Milgram has done many experiments that each of them deserves an episode, but the experiment we will focus on is a famous and groundbreaking experiment that left its mark on network research. I guess many of you have heard of it. But this time, we will take a look behind the scenes of the experiment and reveal some surprising and lesser known discoveries in it.
Without too many spoilers, we will find that Milgram did not tell us the whole story and even tried to suppress some of his findings. In this episode we'll show that ironically those hidden findings will amount to maybe the biggest discovery in network science. A much more significant discovery than what Milgram was aiming for.
In the military, whenever we met with someone from a different unit, whom we did not know, we would usually start the conversation by looking for a mutual acquaintance we both knew. We called this habit "the cracking game" after a popular TV show in Israel in the 80's. In fact, back then there was only one TV Channel, so every show was popular ...
The same curiosity about unknown ties has probably urged Stanley Milgram and his research partner, Jeffrey Travers, to set out trying to examine the structure of the human network in an experiment they named the "small world problem."
The two researchers have initiated chain letters between random people and checked how many links each chain letter consists. The aim was to examine the length of the chains and thus provide an answer to the question: Is our world a small world and if so, what is its diameter? The conclusions of the experiment are now already part of the pop culture. I guess most of us are familiar with the concept of "6 steps" or 6 degrees of separation, which became famous thanks to this experiment. A popular application of this concept is at the base of the game "6 degrees of Kevin Bacon" where participants give a name of a movie actor and are supposed to find a connection between the actor and the famous actor Kevin Bacon that won't exceed 6 links. Connection, in this context is participation in the same movie. In some places actors were rated according to their "Kevin Bacon" number. Actors who played with Bacon in the same movie got a score of 1. Actors who played with those actors got a score of 2 and so on.
The prevailing assumption is that each of us is 6 steps away from any other person in the human network and that our world is indeed a small world.
But is it really?
Let's dive into the details of the experiment.
Milgram, from New York University, and Travers from Harvard University, randomly selected 2 groups of people from whom the chain would begin: One group from Boston and another group from Nebraska. Boston was chosen because the target of the chain letters was a randomly selected Boston financier. One of the objectives was to compare the length of the chains between local city participants and distant participants. The later were represented by the Nebraska Group. Nebraska was chosen because it was a "distant hole" according to Milgram.
The chain letter that was sent to the 2 groups included a guideline: The letter can only be sent to a person whom the sender knows personally (on a first-name basis of or a mutual meeting) and who in the sender's opinion has a chance to advance the letter closer to the chosen destination.
Each submission of the letter to the next link in the chain was backed with a letter sent to Harvard University for follow-up.

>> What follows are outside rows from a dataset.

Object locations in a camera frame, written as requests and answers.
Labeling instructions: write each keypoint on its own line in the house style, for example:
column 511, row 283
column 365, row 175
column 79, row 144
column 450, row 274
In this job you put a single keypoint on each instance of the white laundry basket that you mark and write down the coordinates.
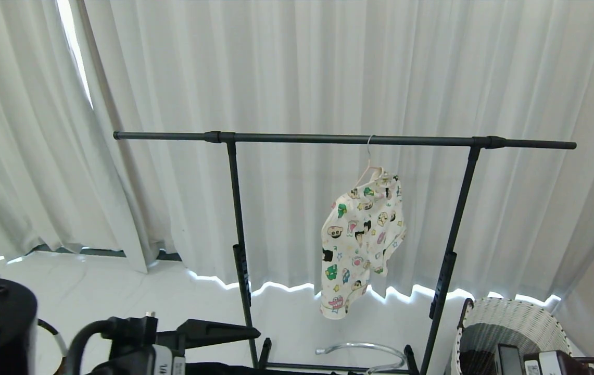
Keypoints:
column 515, row 317

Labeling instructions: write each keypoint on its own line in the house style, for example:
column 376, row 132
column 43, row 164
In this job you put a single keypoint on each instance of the white curtain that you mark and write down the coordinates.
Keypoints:
column 276, row 67

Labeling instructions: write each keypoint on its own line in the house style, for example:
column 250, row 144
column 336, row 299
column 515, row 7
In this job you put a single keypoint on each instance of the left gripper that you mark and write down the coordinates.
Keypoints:
column 140, row 362

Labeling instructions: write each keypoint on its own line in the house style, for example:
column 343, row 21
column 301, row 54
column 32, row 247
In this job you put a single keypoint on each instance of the black clothes rack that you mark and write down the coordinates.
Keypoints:
column 328, row 138

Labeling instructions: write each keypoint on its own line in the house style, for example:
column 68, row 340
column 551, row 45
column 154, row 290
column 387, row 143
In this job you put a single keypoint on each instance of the cream printed garment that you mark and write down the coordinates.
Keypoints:
column 359, row 245

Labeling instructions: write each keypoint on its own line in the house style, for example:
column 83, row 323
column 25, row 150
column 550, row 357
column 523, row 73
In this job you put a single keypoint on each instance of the pink clothes hanger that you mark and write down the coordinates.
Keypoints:
column 375, row 346
column 369, row 156

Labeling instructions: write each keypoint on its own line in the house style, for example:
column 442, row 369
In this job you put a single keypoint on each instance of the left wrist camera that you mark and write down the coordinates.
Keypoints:
column 130, row 330

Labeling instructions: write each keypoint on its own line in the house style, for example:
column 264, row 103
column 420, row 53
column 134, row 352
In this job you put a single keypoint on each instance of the black garment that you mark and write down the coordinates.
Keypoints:
column 234, row 370

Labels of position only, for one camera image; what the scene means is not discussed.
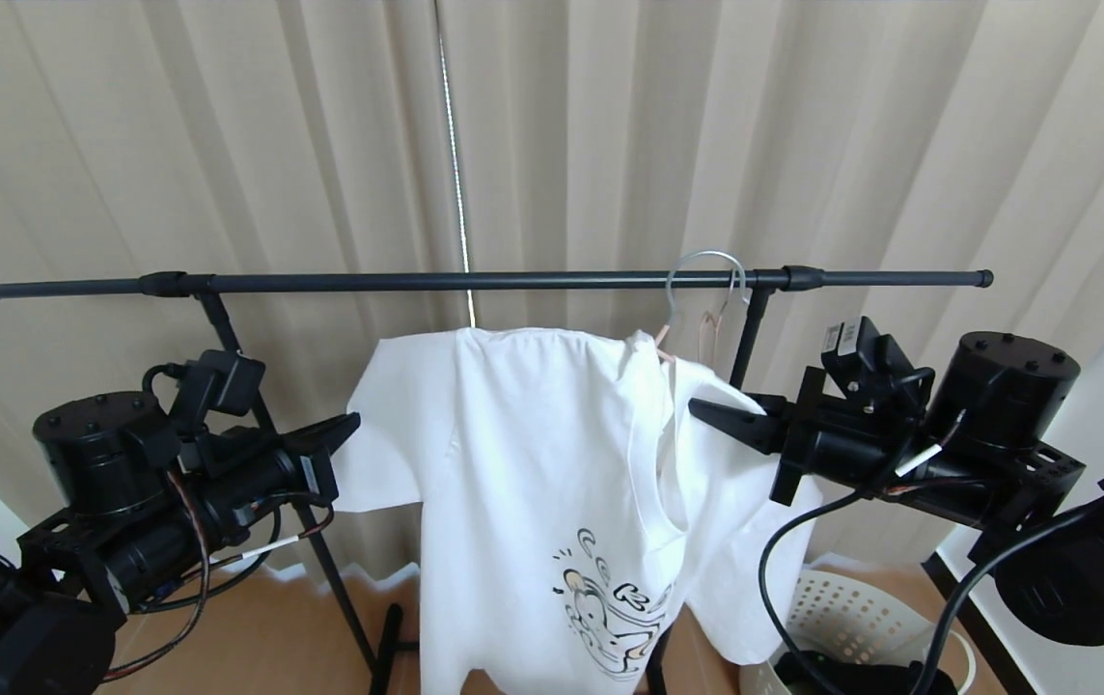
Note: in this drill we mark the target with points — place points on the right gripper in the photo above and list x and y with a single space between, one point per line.
832 444

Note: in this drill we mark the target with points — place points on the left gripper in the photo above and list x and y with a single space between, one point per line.
262 478

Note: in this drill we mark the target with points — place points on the pink clothes hanger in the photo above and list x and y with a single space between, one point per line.
706 333
697 255

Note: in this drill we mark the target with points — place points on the black knit garment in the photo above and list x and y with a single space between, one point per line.
861 676

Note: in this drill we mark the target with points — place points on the white printed T-shirt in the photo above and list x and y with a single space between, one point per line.
513 463

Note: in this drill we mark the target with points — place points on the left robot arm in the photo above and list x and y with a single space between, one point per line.
98 454

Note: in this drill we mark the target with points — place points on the white laundry basket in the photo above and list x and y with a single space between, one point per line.
851 608

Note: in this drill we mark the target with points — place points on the black clothes rack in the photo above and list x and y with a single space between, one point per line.
513 282

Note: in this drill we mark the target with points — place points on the beige curtain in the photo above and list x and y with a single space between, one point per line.
224 145

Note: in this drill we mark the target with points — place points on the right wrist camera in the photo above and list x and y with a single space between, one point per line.
866 362

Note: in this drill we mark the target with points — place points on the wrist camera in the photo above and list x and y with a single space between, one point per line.
219 381
866 362

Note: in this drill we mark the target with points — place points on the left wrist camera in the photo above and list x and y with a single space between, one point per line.
219 381

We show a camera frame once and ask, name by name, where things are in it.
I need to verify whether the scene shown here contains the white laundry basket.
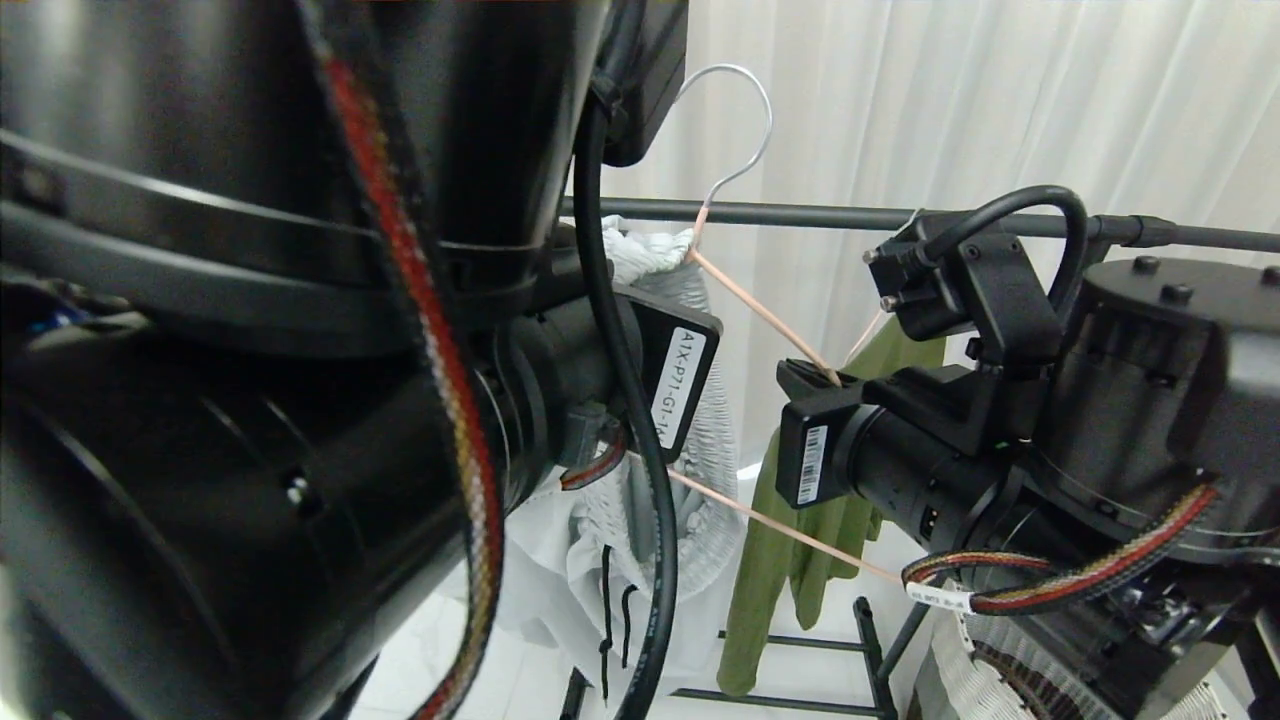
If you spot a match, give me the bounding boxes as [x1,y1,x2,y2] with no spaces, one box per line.
[905,605,1231,720]

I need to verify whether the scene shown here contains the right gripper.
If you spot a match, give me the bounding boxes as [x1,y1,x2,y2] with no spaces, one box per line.
[775,362,1033,546]

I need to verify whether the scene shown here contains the white curtain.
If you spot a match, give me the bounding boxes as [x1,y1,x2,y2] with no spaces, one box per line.
[560,0,1280,501]

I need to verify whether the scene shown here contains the black clothes rack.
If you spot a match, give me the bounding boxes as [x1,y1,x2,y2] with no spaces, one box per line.
[558,197,1280,720]

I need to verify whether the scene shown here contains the pale grey shorts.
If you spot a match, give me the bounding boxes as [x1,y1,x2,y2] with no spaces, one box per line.
[440,215,746,701]

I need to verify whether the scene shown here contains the green long-sleeved shirt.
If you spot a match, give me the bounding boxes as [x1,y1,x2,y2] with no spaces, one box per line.
[717,315,946,698]

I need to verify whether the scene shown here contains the pink clothes hanger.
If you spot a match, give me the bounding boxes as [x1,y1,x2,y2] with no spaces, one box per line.
[665,63,906,586]
[840,208,923,369]

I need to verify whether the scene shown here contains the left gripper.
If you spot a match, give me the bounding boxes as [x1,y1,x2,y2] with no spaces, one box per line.
[480,285,723,511]

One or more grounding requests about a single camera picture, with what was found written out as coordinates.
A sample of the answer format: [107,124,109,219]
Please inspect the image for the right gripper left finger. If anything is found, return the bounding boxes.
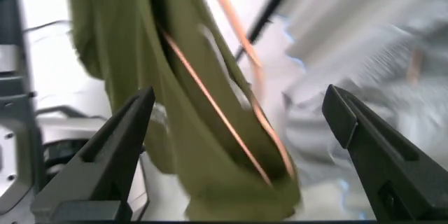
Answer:
[30,85,157,223]

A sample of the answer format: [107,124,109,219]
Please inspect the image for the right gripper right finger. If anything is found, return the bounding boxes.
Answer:
[321,83,448,223]

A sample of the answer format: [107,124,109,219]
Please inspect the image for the pale grey shorts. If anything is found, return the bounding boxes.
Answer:
[279,17,448,190]

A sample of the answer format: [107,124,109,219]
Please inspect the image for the olive green garment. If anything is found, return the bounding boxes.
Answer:
[66,0,302,221]

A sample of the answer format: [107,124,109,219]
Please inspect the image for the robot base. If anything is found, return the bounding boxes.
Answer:
[0,0,151,222]

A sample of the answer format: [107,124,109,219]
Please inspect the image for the black clothes rack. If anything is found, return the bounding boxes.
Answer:
[233,0,293,63]

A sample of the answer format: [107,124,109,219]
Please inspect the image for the white curtain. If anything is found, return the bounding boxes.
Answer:
[262,0,448,62]

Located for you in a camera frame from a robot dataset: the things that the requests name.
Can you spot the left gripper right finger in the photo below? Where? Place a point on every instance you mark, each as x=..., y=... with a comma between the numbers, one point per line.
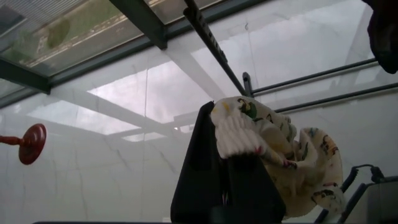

The published results were mind blowing: The chain letters that reached their destination did so with an average chain length of 5.2 steps. Even shorter than the well-known "6 degrees" in pop culture.
While this was not a world-wide network but only an intra-American network, "six" still sounds impressive even today. It was certainly a much smaller number than even Milgram imagined.

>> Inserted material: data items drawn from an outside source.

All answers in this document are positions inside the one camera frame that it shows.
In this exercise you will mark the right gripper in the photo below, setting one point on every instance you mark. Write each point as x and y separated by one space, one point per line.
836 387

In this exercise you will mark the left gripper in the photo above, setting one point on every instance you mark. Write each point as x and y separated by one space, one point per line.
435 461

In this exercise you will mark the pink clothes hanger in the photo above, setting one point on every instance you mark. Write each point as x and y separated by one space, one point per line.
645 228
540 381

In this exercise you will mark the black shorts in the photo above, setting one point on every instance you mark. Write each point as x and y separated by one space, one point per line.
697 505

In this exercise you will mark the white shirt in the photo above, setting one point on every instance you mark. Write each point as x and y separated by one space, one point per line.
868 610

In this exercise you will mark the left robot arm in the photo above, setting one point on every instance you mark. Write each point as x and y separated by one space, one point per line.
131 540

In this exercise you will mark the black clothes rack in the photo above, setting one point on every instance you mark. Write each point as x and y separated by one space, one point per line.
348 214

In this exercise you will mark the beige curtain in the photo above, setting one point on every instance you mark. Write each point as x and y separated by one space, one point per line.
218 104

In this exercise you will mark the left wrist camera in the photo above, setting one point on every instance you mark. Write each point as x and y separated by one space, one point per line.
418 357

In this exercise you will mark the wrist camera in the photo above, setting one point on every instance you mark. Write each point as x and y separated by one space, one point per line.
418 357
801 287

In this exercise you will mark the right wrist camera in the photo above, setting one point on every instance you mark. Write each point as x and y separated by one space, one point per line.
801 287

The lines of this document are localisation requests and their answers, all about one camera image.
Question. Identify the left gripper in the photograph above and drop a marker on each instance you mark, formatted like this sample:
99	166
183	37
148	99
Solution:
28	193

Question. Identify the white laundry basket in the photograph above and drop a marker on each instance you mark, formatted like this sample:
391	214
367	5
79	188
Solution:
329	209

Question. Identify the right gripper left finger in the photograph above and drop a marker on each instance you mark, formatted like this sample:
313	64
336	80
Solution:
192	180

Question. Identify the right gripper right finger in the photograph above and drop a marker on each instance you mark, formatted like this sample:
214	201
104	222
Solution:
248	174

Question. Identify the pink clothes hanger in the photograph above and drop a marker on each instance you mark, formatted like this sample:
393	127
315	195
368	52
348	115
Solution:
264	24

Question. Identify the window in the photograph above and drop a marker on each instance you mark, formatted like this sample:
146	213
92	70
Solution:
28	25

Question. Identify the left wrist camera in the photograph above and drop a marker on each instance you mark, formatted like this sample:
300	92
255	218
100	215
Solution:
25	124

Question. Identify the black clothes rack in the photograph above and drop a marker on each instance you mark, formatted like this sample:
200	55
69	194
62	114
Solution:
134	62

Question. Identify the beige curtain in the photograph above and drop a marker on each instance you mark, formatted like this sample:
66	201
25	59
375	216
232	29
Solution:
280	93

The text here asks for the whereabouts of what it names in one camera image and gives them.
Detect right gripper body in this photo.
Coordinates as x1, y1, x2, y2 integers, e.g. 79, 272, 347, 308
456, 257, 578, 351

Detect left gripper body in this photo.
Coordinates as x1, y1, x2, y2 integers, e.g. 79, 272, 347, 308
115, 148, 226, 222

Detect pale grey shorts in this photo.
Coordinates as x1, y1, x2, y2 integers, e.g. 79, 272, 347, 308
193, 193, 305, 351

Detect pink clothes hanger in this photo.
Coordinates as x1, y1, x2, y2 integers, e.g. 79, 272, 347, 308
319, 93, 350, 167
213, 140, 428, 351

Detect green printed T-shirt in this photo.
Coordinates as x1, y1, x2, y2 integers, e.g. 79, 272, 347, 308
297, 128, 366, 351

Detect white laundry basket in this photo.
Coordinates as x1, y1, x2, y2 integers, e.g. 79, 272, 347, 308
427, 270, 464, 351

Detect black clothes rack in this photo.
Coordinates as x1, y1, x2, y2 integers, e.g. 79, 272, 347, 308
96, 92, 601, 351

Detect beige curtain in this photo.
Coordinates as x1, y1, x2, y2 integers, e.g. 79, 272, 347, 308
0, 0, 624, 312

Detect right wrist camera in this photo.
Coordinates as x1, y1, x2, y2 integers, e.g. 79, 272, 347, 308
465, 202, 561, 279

But what else was discovered in the experiment and is not common knowledge?
Since the destination was in Boston, it's probably less surprising that the length of the chains coming out of Boston were significantly shorter than the length of the chains from Nebraska. In this case, the geographical proximity also created a network proximity.

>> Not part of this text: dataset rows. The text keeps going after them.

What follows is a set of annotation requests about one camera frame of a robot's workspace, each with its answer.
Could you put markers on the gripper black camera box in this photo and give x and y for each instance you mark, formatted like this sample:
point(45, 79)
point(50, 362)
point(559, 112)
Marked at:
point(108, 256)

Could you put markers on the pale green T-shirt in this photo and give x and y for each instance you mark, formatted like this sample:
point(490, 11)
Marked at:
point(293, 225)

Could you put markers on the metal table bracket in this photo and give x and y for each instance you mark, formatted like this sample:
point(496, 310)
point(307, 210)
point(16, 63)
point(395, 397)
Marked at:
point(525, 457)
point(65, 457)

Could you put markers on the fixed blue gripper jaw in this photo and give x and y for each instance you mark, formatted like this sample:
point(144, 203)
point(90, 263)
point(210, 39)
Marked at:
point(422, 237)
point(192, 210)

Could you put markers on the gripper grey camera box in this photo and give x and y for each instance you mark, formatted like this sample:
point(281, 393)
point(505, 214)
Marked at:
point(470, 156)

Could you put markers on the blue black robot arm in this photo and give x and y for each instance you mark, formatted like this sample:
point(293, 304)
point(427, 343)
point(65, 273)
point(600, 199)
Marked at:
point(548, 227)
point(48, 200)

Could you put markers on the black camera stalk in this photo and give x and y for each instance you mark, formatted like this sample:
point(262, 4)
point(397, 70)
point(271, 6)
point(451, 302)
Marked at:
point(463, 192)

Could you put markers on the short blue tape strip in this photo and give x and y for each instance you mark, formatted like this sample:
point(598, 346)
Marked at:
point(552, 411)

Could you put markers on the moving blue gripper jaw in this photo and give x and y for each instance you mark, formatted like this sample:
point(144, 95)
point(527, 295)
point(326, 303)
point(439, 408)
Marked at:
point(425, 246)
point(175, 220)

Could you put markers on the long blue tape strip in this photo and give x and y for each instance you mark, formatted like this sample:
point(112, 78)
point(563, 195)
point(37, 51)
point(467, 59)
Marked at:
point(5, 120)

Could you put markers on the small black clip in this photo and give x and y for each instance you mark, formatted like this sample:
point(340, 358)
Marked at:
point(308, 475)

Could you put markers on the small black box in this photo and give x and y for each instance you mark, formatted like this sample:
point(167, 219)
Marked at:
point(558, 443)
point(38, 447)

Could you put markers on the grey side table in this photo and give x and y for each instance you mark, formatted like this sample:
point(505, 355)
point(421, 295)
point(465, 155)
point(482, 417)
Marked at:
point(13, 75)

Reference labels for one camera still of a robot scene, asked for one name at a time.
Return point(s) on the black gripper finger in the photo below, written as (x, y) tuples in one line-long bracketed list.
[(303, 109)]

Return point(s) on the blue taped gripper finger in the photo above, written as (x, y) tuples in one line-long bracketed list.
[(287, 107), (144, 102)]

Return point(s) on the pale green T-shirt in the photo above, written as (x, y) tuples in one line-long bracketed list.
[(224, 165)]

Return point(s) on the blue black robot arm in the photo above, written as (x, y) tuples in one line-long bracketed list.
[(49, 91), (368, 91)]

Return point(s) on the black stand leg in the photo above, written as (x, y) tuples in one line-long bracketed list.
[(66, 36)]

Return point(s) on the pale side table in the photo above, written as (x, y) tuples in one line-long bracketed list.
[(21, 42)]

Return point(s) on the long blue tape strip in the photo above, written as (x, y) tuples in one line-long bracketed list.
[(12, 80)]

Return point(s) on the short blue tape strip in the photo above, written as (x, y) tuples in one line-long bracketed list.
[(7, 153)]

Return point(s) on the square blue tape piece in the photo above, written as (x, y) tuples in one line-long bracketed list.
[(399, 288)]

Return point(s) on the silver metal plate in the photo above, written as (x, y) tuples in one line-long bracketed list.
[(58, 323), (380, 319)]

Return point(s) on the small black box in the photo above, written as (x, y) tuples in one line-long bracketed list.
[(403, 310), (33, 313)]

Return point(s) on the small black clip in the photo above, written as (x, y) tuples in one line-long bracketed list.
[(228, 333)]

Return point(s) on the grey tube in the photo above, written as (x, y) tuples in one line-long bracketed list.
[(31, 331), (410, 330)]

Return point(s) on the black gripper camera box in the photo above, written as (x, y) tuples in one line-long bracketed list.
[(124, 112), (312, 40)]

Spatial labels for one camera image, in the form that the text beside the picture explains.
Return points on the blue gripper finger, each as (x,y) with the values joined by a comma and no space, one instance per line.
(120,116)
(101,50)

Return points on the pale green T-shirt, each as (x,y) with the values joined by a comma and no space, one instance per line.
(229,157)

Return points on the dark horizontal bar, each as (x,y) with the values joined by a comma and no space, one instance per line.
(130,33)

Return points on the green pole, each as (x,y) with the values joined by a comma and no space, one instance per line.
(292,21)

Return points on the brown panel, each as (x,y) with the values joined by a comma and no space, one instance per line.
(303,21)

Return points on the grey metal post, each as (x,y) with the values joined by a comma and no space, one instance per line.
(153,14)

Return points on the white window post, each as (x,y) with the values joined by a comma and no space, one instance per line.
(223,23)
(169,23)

A little more surprising was the results of different strategies participants used to get to the target. The target was a financier so some of the senders tried to produce a chain based on professional acquaintance, meaning advancing the letter through financiers they knew. This may be a little surprising, but these chains were not significantly shorter than average.
But another interesting finding was that a small number of participants played a key role in the network. Of the hundreds of participants in the experiment, there were only three persons in the network that took part in about 50% of all chains. On average, most of the participants took part in only 2 chains or less.
Why are these revelations so significant? To answer this, we need a brief history of network science. In the 20th century, the field of network research was mostly anecdotal in nature much like Milgram's experiment, meaning a collection of interesting discoveries that did not crystallize into a broad and meaningful theory.
One reason for this was the lack of data. In the pre-Internet age, the researchers' ability to collect network data was mostly manual and thus very limited. Drawing global conclusions or even do comparative analysis was very difficult. The collection process did not allow for big data-based insights. Because of those limitations, I guess it was hard to even imagine reasons to conduct such a research. In this context, Milgram's achievement to create a network of hundreds of participants across the USA, was an anomaly, and part of his genius.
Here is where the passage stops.